There was massive effort to derail the bill, such as that of Majority Whip Tom DeLay (Republican from Texas) who is quoted as saying that the bill "guts the First Amendment." As with previous Campaign Finance Bills, the Shays-Meehan bill was filibustered in the Senate on October 19, 1999. McCain ran on this issue when running for the Republican Presidential nomination for the 2000 Presidency. He promises to make this issue a priority for the next term, but there is no chance that his newly endorsed president, George W. Bush, would ever sign such a bill into law, nor is there a chance of getting the two-thirds vote needed to overturn his presidential veto.
The 19th President of the United States, Rutherford B. Hayes, had made an early observation back in 1881, when he said, "This is a government of the people, by the people and for the people no longer.

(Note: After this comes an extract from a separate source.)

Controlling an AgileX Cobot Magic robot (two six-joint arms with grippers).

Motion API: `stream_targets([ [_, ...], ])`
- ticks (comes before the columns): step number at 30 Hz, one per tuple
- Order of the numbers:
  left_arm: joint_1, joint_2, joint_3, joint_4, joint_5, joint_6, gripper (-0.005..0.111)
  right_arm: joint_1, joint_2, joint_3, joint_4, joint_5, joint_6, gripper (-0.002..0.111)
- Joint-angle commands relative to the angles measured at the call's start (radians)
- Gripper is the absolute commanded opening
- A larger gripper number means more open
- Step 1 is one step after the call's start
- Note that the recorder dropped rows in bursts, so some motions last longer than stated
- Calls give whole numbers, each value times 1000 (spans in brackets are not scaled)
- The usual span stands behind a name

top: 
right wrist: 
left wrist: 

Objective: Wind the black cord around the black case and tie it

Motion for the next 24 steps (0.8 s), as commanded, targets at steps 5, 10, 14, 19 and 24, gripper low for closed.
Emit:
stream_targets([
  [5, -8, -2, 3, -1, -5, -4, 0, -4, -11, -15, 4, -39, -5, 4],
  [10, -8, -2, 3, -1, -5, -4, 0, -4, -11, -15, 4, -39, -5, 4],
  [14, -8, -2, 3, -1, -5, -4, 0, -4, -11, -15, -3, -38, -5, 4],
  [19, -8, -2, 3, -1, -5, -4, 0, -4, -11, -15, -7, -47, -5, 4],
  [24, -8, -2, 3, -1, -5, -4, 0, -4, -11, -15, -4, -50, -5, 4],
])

It is a government of corporations, by corporations, and for corporations." Two decades earlier, President Lincoln had written in a letter to William Elkin that the "corporations have been enthroned, and an era of corruption in high places will follow." After the last election, with corporate influence exceeding any other (over 1/10 of a billion dollars, to both major political parties), one wonders if our founding fathers would recognize the corrupt government they once fought to protect. "The real truth of the matter is, as you and I know, that a financial element in the large centers has owned the government ever since the days of Andrew Jackson," President Franklin D. Roosevelt, November 21, 1933.